I am programming in linux, which is new to me. I am working on a project to design a 'layer 7' network protocol, and we have these packets that contain resources. And depending on the type of resource, the length of that resource would be different. I am kind of new to C/C++, and am not sure I understand unions all that well. The idea was that I would be able to make a "generic resource" type and depending on what resource it was I could just cast a void* as a pointer to this typedef structure and then call the data contained in it as anything I please and it would take care of the 'casting'. Anyways, here is what I came up with:
typedef struct _pktresource
{
unsigned char Type; // The type of the resource.
union {
struct { // This is used for variable length data.
unsigned short Size;
void *Data;
};
void *ResourceData; // Just a generic pointer to the data.
unsigned char Byte;
char SByte;
short Int16;
unsigned short UInt16;
int Int32;
unsigned int UInt32;
long long Int64;
unsigned long long UInt64;
float Float;
double Double;
unsigned int Time;
};
} pktresource, *ppktresource;
The principal behind this was simple. But when I do something like
pktresource.Size = XXXX
It starts out 4 bytes into the structure instead of 1 byte. Am I failing to grasp a major concept here? Because it feels like I am.
EDIT: Forgot to mention, when I reference
pktresource.Type
It starts at the beginning like its supposed to.
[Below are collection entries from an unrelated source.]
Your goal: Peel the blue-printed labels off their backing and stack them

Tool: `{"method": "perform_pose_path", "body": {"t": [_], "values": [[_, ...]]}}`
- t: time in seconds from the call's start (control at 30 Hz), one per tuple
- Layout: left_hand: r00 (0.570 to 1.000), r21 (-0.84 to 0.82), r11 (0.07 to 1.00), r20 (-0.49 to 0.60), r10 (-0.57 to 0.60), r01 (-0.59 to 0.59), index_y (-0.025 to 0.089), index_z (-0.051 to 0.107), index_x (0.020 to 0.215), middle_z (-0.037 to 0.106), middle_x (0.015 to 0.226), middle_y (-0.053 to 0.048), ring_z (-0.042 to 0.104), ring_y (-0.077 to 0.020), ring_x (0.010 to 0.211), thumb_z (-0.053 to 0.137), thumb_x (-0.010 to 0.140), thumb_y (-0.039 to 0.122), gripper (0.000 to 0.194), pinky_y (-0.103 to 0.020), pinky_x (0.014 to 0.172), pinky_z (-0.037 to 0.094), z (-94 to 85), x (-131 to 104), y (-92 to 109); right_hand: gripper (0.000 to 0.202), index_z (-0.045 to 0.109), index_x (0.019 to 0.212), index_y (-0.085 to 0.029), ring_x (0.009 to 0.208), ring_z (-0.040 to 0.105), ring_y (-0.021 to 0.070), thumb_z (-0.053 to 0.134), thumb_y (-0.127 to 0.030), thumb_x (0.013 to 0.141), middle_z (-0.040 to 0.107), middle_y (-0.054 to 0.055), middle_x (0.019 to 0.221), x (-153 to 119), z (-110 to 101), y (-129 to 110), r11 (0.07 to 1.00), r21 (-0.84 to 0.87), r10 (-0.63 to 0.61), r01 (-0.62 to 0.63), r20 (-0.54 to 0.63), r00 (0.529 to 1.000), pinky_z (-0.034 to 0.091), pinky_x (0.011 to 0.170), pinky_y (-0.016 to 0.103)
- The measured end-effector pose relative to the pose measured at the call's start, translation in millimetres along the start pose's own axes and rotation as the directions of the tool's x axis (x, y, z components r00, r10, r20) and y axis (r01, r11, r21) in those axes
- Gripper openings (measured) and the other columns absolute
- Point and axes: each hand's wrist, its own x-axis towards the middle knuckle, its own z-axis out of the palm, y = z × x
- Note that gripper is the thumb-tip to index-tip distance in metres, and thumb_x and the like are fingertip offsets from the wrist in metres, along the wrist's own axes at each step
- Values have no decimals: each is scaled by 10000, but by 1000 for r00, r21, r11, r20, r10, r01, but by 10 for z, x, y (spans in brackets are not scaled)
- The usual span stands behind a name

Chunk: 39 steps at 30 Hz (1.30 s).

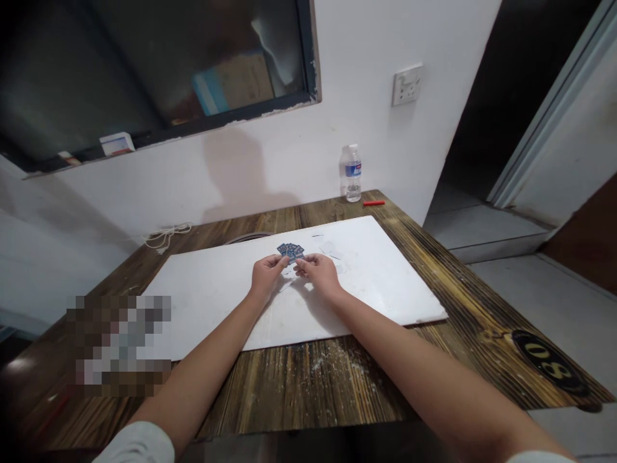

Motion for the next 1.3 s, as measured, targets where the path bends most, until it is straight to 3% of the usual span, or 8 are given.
{"method": "perform_pose_path", "body": {"t": [0.1,0.13,0.2,0.3,0.4,0.53,0.7,1.3], "values": [[998,-12,1000,-70,-6,5,154,729,716,696,701,-32,606,-161,690,712,689,429,277,-265,687,461,-13,17,-25,198,600,829,-187,706,642,194,690,-350,763,694,43,748,-44,13,9,922,-357,-145,151,45,988,517,699,361],[997,-12,1000,-83,-3,3,153,726,719,692,693,-30,602,-158,681,707,694,433,282,-262,682,458,-18,23,-32,177,606,840,-185,772,643,208,685,-328,773,698,53,800,-68,20,10,828,-500,-212,253,137,968,505,733,367],[996,-10,1000,-94,2,-2,152,716,719,679,668,-24,594,-152,661,691,710,444,294,-256,668,453,-27,33,-42,171,632,922,-171,957,618,235,676,-269,789,700,91,959,-119,41,10,565,-665,-281,488,401,872,467,841,382],[995,-9,1000,-101,3,-4,153,706,712,664,643,-17,587,-149,649,674,722,455,304,-250,646,448,-32,43,-49,202,636,1036,-147,1126,551,241,612,-187,839,686,121,1068,-181,83,7,245,-680,-239,691,648,723,381,969,396],[994,-2,1000,-106,2,-2,152,704,699,664,642,-17,586,-148,644,675,715,458,308,-251,637,450,-32,49,-53,143,658,941,-137,1032,583,230,524,-169,904,702,109,953,-206,113,-7,45,-670,-169,741,726,667,362,957,392],[995,1,1000,-102,-18,18,140,707,707,663,649,-24,579,-142,633,677,714,459,320,-255,630,455,-35,56,-70,149,652,887,-120,853,595,225,506,-137,910,684,104,851,-216,129,-48,-150,-613,-73,776,789,610,398,794,343],[995,-10,1000,-99,-14,14,133,711,710,654,642,-19,566,-133,623,681,709,471,339,-253,618,447,-38,57,-90,123,636,914,-123,857,588,230,514,-122,900,664,109,851,-212,139,-64,-233,-564,-13,792,816,578,388,749,336],[994,3,999,-101,-43,43,141,730,734,675,655,-23,590,-146,644,708,690,434,297,-251,633,451,-35,56,-50,171,636,998,-134,837,573,225,483,-160,924,651,118,879,-204,139,-57,-232,-560,-69,796,825,560,361,723,340]]}}
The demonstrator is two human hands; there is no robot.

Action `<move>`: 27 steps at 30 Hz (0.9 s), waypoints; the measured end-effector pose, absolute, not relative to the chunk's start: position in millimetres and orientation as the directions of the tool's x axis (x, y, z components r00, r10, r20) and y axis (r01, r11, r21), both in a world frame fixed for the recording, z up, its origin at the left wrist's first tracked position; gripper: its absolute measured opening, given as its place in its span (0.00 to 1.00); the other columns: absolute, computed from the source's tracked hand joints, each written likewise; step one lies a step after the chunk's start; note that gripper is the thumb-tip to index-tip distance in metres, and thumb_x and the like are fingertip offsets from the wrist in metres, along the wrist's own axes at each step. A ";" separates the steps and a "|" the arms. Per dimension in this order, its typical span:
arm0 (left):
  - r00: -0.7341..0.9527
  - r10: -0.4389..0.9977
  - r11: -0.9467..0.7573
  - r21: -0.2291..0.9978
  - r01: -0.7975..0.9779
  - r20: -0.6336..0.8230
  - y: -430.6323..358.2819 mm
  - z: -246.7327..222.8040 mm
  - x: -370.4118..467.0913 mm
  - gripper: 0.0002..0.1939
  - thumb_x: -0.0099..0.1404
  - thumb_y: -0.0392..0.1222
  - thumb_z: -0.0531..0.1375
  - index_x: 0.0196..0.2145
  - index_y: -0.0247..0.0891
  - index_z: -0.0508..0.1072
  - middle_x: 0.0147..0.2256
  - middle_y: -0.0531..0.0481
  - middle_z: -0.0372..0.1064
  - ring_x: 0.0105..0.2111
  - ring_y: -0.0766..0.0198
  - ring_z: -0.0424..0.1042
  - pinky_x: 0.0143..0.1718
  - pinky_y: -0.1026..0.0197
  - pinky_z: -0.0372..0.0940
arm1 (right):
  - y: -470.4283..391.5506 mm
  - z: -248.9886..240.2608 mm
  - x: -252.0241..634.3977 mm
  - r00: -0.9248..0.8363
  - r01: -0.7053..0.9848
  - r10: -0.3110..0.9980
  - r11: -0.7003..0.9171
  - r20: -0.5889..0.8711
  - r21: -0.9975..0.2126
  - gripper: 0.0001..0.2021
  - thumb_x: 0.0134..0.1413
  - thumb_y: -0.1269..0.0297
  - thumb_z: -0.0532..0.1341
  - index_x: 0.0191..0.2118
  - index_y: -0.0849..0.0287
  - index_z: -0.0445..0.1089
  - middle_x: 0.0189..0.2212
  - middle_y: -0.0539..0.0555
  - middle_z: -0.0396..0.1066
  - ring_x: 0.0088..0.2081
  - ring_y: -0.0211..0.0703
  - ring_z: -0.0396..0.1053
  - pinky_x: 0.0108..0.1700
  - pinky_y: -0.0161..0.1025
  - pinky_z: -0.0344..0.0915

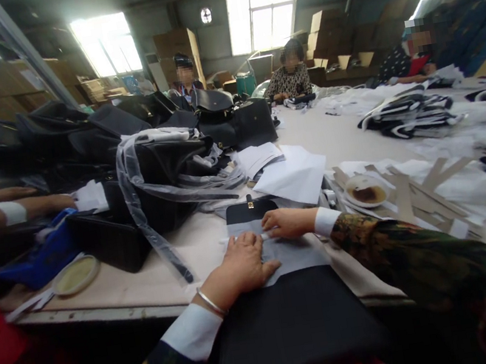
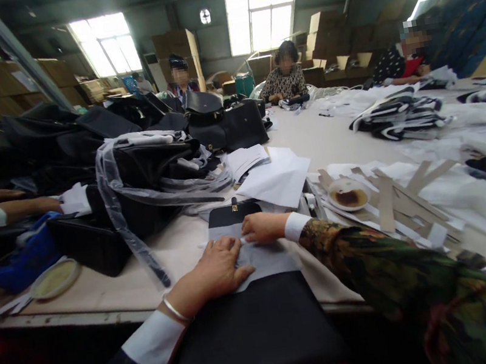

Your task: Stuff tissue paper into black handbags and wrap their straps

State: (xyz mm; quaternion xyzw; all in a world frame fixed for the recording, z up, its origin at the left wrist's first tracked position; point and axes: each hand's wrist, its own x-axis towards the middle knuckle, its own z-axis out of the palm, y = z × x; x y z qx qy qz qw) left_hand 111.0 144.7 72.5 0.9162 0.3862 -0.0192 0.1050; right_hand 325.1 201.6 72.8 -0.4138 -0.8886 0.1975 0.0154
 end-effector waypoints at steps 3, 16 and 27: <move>0.699 0.704 -0.678 0.177 0.714 -0.126 144.4 77.2 109.8 0.40 0.66 0.67 0.51 0.63 0.32 0.65 0.57 0.31 0.66 0.59 0.38 0.63 0.62 0.36 0.55 | 238.1 83.2 311.7 -0.526 0.835 0.829 0.461 -0.190 -0.301 0.15 0.64 0.65 0.59 0.52 0.62 0.76 0.51 0.62 0.76 0.53 0.50 0.72 0.56 0.41 0.65; 0.706 0.702 -0.678 0.213 0.703 -0.094 145.7 71.5 106.6 0.41 0.66 0.68 0.50 0.63 0.33 0.64 0.59 0.32 0.64 0.60 0.38 0.62 0.63 0.33 0.51 | 277.6 100.1 291.3 -0.128 0.979 0.984 0.106 -0.122 -0.172 0.21 0.57 0.53 0.65 0.48 0.66 0.75 0.46 0.63 0.76 0.46 0.50 0.74 0.43 0.38 0.67; 0.700 0.708 -0.670 0.224 0.708 -0.094 145.9 74.6 109.6 0.39 0.66 0.66 0.51 0.64 0.37 0.65 0.62 0.33 0.64 0.63 0.39 0.61 0.65 0.41 0.52 | 157.3 124.0 286.3 -0.386 0.905 0.923 0.377 -0.009 -0.196 0.10 0.61 0.60 0.63 0.41 0.59 0.79 0.40 0.58 0.76 0.41 0.47 0.73 0.42 0.37 0.64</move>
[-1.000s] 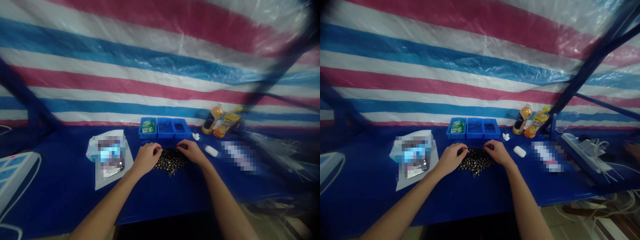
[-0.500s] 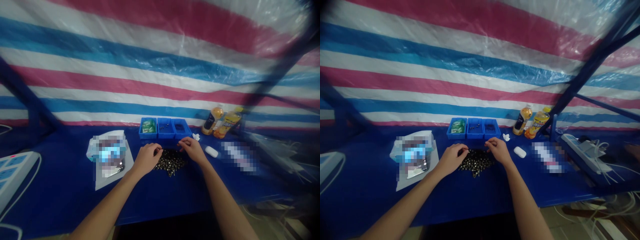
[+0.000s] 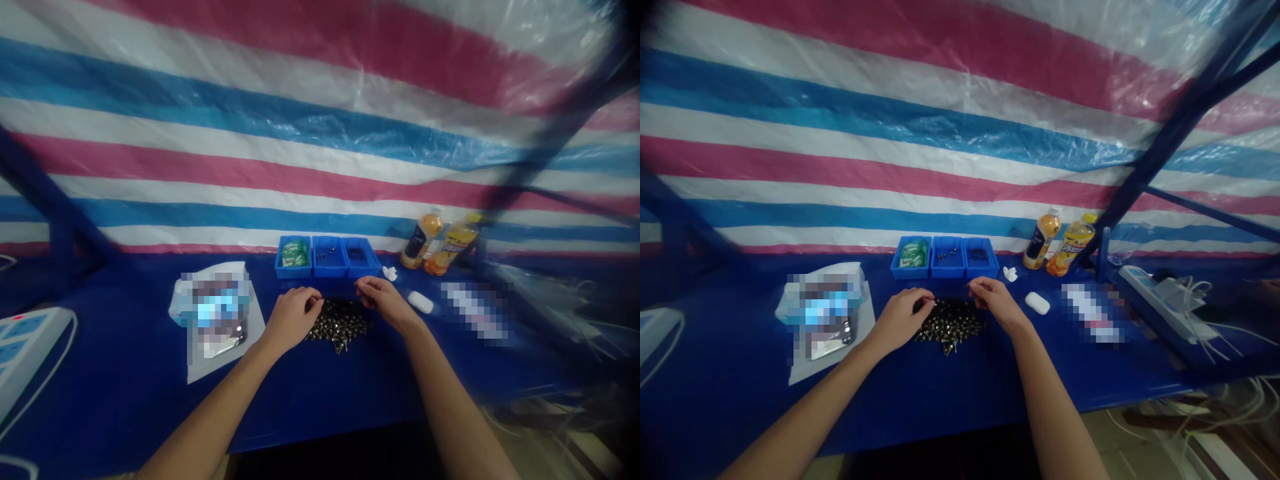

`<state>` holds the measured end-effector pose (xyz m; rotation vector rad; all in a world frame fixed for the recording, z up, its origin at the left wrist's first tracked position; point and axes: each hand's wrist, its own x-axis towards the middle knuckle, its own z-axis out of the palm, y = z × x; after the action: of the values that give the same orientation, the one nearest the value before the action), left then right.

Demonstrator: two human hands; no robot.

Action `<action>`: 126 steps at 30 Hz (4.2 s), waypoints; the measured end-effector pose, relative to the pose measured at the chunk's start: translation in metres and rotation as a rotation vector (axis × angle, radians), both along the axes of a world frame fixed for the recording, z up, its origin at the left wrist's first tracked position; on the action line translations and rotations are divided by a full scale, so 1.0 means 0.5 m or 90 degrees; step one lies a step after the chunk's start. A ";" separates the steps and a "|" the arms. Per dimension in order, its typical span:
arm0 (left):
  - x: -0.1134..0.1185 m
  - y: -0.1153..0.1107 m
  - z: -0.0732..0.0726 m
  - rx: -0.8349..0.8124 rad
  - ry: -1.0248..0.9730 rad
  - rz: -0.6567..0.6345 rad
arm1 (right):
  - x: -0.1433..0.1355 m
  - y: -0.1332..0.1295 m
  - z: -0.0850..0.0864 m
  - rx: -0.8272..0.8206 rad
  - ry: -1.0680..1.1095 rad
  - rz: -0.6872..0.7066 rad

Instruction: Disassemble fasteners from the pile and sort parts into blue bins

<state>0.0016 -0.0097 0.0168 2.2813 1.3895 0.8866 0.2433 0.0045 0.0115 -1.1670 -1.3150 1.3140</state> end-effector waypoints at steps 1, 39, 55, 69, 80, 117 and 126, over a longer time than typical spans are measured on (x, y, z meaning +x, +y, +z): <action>0.000 0.000 0.000 -0.002 -0.001 -0.001 | -0.001 -0.005 0.007 -0.018 0.063 0.025; 0.001 -0.002 0.002 -0.004 0.004 0.006 | 0.029 0.000 -0.018 0.236 -0.577 0.061; -0.001 -0.001 0.002 -0.001 0.007 0.006 | 0.006 -0.002 -0.020 0.256 -0.618 0.033; -0.001 -0.001 0.003 -0.011 0.004 0.005 | 0.020 0.006 -0.047 0.243 -0.736 -0.025; -0.003 -0.001 0.003 -0.003 0.001 -0.001 | -0.007 -0.025 -0.021 0.175 -0.967 -0.154; -0.003 0.004 -0.006 0.010 0.000 -0.004 | 0.001 0.009 -0.022 0.253 -0.497 -0.217; -0.003 0.003 -0.006 0.011 0.003 0.001 | -0.010 0.003 -0.007 0.158 -0.355 -0.215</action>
<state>0.0002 -0.0081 0.0139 2.2965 1.3917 0.8992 0.2386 0.0058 0.0079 -1.5554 -1.5284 0.5777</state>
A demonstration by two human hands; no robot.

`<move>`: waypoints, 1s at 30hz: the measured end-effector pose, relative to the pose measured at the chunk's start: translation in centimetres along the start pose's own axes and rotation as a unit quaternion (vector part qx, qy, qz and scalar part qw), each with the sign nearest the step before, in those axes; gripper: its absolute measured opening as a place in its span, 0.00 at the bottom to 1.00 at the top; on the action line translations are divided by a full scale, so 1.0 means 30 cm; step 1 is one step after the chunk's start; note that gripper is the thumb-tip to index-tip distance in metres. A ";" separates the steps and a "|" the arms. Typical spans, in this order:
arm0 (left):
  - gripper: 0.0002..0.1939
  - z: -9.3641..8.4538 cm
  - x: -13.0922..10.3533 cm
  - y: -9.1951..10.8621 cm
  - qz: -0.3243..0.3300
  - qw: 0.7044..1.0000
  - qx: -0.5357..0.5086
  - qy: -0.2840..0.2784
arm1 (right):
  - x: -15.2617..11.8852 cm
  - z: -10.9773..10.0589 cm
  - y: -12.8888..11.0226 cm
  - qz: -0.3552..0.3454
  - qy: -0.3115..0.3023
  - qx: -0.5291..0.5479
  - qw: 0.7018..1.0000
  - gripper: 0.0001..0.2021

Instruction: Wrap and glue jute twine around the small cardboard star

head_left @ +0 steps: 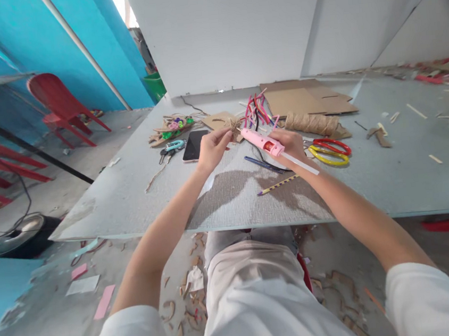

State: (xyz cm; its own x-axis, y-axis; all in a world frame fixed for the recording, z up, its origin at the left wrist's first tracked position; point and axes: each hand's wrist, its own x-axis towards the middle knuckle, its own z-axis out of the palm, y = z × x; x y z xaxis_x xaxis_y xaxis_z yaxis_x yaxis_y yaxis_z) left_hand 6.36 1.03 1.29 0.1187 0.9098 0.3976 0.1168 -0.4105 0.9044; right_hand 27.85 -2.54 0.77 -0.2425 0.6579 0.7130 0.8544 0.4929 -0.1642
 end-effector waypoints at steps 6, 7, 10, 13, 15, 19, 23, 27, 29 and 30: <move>0.11 -0.001 0.000 0.001 0.003 1.000 0.004 0.001 | 0.000 -0.002 -0.005 0.000 0.000 -0.010 1.000 0.14; 0.10 -0.001 0.000 0.002 0.003 1.000 0.004 0.002 | 0.000 -0.002 -0.006 0.001 0.000 -0.011 1.000 0.14; 0.10 0.000 -0.001 0.003 0.000 1.000 0.003 0.004 | -0.001 -0.002 -0.007 0.005 0.000 -0.015 1.000 0.14; 0.10 0.000 -0.001 0.003 -0.001 1.000 0.002 0.005 | -0.002 -0.002 -0.008 0.010 0.002 -0.019 1.000 0.13; 0.10 0.000 0.000 0.002 -0.002 1.000 0.001 0.004 | -0.002 -0.002 -0.007 0.012 0.001 -0.022 1.000 0.13; 0.11 0.001 0.001 -0.003 -0.003 1.000 0.002 0.004 | -0.004 -0.002 -0.007 0.016 0.000 -0.025 1.000 0.13; 0.12 0.001 0.003 -0.008 -0.001 1.000 0.000 0.003 | -0.004 -0.002 -0.009 0.018 0.001 -0.028 0.999 0.14; 0.12 0.001 0.003 -0.009 0.000 1.000 0.000 0.005 | -0.004 -0.003 -0.010 0.020 -0.002 -0.029 0.999 0.14; 0.11 0.001 0.002 -0.009 -0.002 1.000 0.000 0.007 | -0.004 -0.003 -0.010 0.020 -0.006 -0.029 0.999 0.14; 0.11 0.001 0.002 -0.009 -0.002 1.000 -0.001 0.008 | -0.005 -0.002 -0.009 0.020 -0.008 -0.029 0.999 0.14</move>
State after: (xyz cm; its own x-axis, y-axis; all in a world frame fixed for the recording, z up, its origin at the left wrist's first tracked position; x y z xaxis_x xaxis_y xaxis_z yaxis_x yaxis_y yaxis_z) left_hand 6.36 1.19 1.08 0.1019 0.9127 0.3957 0.1160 -0.4060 0.9065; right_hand 27.68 -2.80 0.76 -0.2143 0.6855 0.6958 0.8887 0.4325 -0.1523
EDIT: Correction was to add pragma statements for proper alignment. After fix, the code looks like:
#pragma pack(push)
#pragma pack(1)
typedef struct _pktresource
{
unsigned char Type; // The type of the resource.
union {
struct { // This is used for variable length data.
unsigned short Size;
unsigned char Data[];
};
unsigned char ResourceData[]; // Just a generic pointer to the data.
unsigned char Byte;
char SByte;
short Int16;
unsigned short UInt16;
int Int32;
unsigned int UInt32;
long long Int64;
unsigned long long UInt64;
float Float;
double Double;
unsigned int Time;
};
} pktresource, *ppktresource;
#pragma pack(pop)
Am I failing to grasp a major concept here?
You're missing knowledge of structure alignment. Basically, it forces certain fields to be aligned by > 1 byte boundaries depending on their size. You can use #pragma to override this behavior, but that can cause interoperability issues if the structure is used anywhere outside your application.
I think the problem is alignment. By default most compilers align to the word size of the machine / OS, in this case 32 bits / 4 bytes. So, since you have that unsigned char Type field up front, the compiler is pushing the Size field to the next even 4 byte boundary.
try
#pragma pack 1
ahead of you structure definitions.
I don't know what compiler you are using, but that's good old-fashioned C code that's been regularly in use for network programming since before most of these rude kids on StackOverflow were born.